Desde que mi hija nació no dejo de agradecerle a la vida. No solo me envió a mi razón de ser, sino que también me regaló una nueva oportunidad de vivir conscientemente. Mi hija es definitivamente mi maestra de vida, todos los días le aprendo algo nuevo, pero lo mas maravilloso de todo es que son lecciones que enriquecen mi vida y alma tremendamente.
Conforme vamos creciendo vamos perdiendo la imaginación, la creatividad, la inocencia, la consciencia pura y en muchos casos también la capacidad de asombro… ingredientes precisos para la felicidad plena. Los niños suelen ser los seres más conscientes y por consecuencia, ¡los seres más felices! Disfrutan el aquí, con toda su atención en lo que están haciendo en ese momento. No pasa por su mente qué pasó o qué va a pasar, simplemente viven, disfrutan, experimentan y descubren.
Debo confesar que siempre he anhelado volver a mi niñez, por que recuerdo lo feliz y lo asombrada y maravillada que estaba con la vida. Con el tiempo, erróneamente fui dándole más importancia a otras cosas, como el “qué dirán”, si encajo en sociedad o no, si soy lo suficientemente alta o delgada, o si soy popular, el trabajo, sobresalir como profesionista, ser la mejor en todo, ¡bla bla blaaaaa! – Y fui olvidando lo que era disfrutar de un paisaje, verme al espejo y sentir el amor propio, disfrutar, reír a carcajadas, dejar que la lluvia me mojara la cabeza, maravillarme con una puesta de sol o simplemente seguir sonriéndole a la vida.
… Y entonces nace Bárbara, y entre tantas ocurrencias de ella y lecciones para mí, hay una que es mi favorita hasta hoy. Tenemos un espejo recargado en la pared que no hemos colgado aún por alguna razón (que ahora empiezo a descubrir cuál es) y hace algunos días, mientras organizaba unas cosas, la escuché que estaba hable y hable su “dialecto bebé” que tanto amo, y al asomarme la encuentro hablándole y sonriéndole a su reflejo en el espejo. Se sonreía a sí misma de tal manera que yo no necesitaba entender el “dialecto bebé” para darme cuenta de lo mucho que le asombraba verse y de lo feliz que se sentía con su propio reflejo. La lección llegó a mí como un rayo, y casi casi pude escuchar a mi consciencia decirme: “Ámate. Ama tu reflejo, ama tu cuerpo, ama tu ser. Sonríete, sonríele a tu vida, a quién eres.”
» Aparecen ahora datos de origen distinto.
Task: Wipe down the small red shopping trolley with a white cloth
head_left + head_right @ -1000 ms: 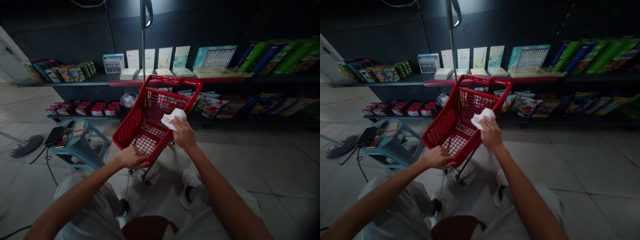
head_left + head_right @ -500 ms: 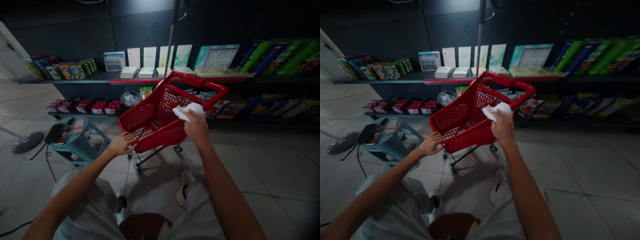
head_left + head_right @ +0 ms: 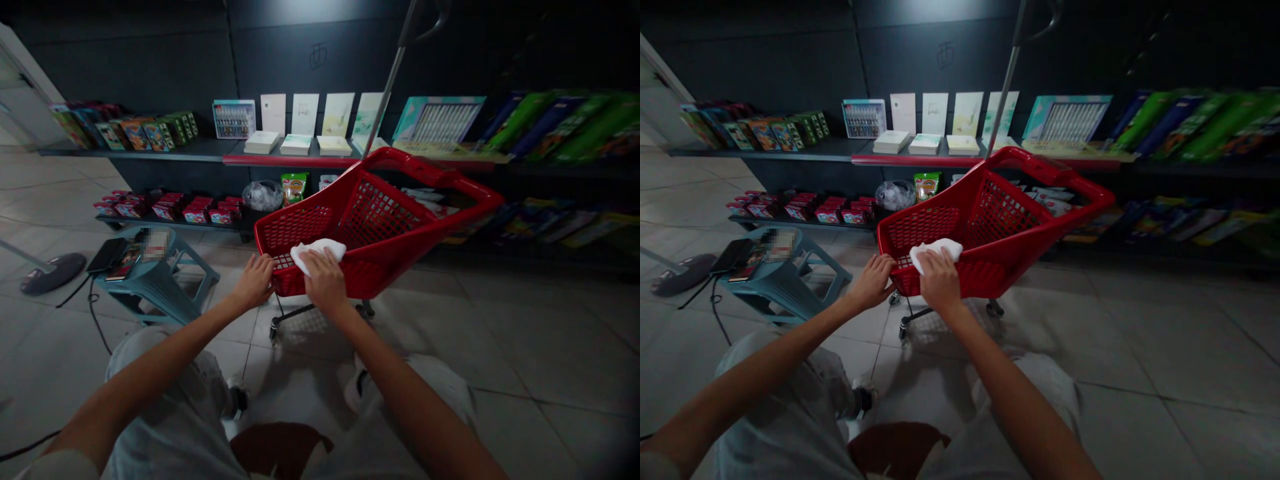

Ese día comprendí que nacemos con amor propio, que nos aceptamos y amamos tal como somos y nos sentimos tan a gusto en nuestro “templo” – nuestro cuerpo, que no necesitamos nada más. No es hasta que alguien más, una sociedad, nos empieza a decir como “tenemos” que ser… que empezamos con las dudas. No dudes de ti, de tus capacidades, de tu valor y tu belleza. Aprende de esas almas bellas que vinieron a enseñarnos lo que es el amor, la felicidad y la vida en plenitud… Aprende de tus hijos.